The $189.5 million spending plan is an increase of $17 million, or 9.9 percent, over the 2012-13 budget. More than 7,000 undergraduate, online and professional studies, and graduate students are needed to meet the budget goal.
One of the largest increases in the budget is $6 million to fund faculty and staff positions that account for almost $51.6 million, or about 27 percent, of the budget. An increase of almost $3.4 million is earmarked for institutional scholarships, bringing that line item to $37.5 million, or about 20 percent, of the budget.
The budget also allocates $5 million for cash reserves.
In his commencement address to the 1,117 graduates, Ronald L. Ellis, CBU president, said, “Remember that the path you take largely will be determined by the choices you make. Not just directional choices, but spiritual choices, relationship choices, occupational choices and even recreational choices. The key is to make sure you demonstrate integrity in those choices as a fundamental expression of your character.”
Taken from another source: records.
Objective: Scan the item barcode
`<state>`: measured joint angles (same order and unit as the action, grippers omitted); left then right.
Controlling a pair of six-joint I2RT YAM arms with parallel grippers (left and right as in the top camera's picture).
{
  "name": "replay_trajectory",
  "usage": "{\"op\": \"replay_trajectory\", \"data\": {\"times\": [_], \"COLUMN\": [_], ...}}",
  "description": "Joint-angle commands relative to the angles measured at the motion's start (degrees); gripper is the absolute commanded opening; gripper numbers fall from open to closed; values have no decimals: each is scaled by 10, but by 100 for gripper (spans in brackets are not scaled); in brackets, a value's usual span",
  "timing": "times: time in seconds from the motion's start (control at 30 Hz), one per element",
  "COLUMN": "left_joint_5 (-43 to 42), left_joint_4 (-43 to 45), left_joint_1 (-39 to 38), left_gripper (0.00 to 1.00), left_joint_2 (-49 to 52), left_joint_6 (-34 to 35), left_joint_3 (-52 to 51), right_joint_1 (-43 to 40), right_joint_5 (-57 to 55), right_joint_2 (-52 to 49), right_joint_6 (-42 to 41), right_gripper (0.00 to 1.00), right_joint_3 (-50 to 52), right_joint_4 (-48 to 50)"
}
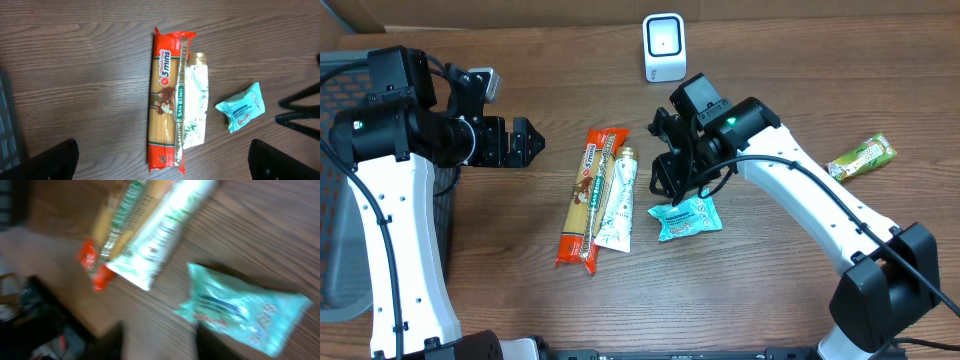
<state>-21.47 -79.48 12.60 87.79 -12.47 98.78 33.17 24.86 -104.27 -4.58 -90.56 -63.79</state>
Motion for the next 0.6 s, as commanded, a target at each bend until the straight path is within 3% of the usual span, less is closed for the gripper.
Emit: {"op": "replay_trajectory", "data": {"times": [0.0,0.13,0.33,0.57], "left_joint_5": [-6,-6,-6,-6], "left_joint_4": [0,1,1,0], "left_joint_1": [-3,-3,-3,-3], "left_gripper": [99,100,100,99], "left_joint_2": [1,1,1,1], "left_joint_6": [-13,-13,-13,-13], "left_joint_3": [7,7,7,7], "right_joint_1": [7,7,7,6], "right_joint_5": [-120,-132,-150,-168], "right_joint_2": [-1,-1,-2,-3], "right_joint_6": [0,37,314,374], "right_gripper": [69,86,83,83], "right_joint_3": [5,5,44,129], "right_joint_4": [-28,-56,-52,46]}}
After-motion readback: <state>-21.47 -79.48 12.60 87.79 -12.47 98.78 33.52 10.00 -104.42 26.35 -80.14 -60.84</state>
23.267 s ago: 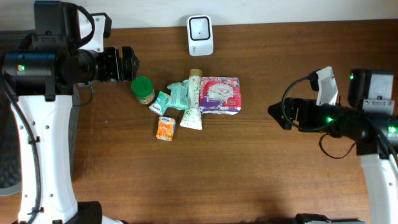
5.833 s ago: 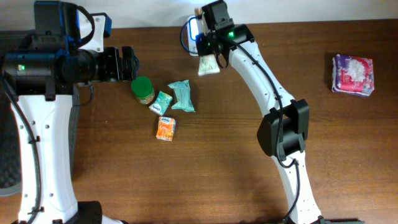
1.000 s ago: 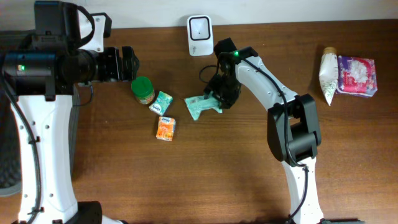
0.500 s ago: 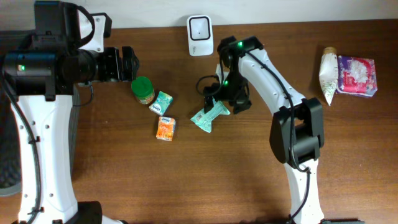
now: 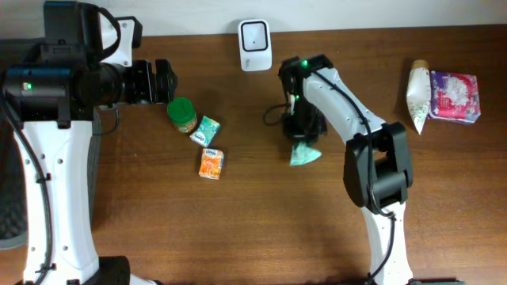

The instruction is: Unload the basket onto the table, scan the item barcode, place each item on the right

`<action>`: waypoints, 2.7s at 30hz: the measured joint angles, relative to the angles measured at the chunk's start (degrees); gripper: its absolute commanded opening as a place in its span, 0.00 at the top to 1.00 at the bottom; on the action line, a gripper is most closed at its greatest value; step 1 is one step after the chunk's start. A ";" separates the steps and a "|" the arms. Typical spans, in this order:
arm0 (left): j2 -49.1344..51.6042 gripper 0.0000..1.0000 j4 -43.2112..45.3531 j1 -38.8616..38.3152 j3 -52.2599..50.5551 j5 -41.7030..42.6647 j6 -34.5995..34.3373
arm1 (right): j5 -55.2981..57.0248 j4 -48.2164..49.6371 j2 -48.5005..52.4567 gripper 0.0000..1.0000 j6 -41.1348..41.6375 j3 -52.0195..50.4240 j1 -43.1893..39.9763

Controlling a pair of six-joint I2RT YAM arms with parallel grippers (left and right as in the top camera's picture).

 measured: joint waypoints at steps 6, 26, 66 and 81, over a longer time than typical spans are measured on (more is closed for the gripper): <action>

The 1,117 graduates included 599 traditional undergrads, 308 candidates for masterís degrees and 210 undergraduates completing degrees in online and professional studies programs. Combined with the 285 students who graduated in December 2012, the class of 2013 included 1,402 degree applications, the largest number of candidates for graduation for a single year in CBU’s history. It is the fifth consecutive year the annual total exceeded 1,000.
In his address to trustees, Ellis noted a new partnership with Henan Province in China that has the potential to create a “significant flow of future students” through a 3 + 2 program, with the first three years of education provided at Meiyu University, followed by the final two years at CBU. He said the opportunity would be in selected academic programs.
As part of the partnership, CBU would send qualified ESL (English as a Second Language) instructors, drawing primarily from alumni of CBU’s International Service Projects who would be employed by Meiyu University to teach English to students in the program. He said the ESL teachers would be paid a salary, provided with an apartment, five days of meals per week, health-care and roundtrip airfare.
“This could become a model for CBU graduates helping fulfill the Great Commission,” Ellis said.
Walt Crabtree, a member of Sierra Baptist Church in Pioneer and chairman of the CBU board, told trustees the university currently ranks “fourth in enrollment among all Southern Baptist colleges and universities.” He remarked that 20 years ago CBU was “well down into the bottom half of Baptist universities.”
The next meeting of CBU trustees is slated for Sept. 27.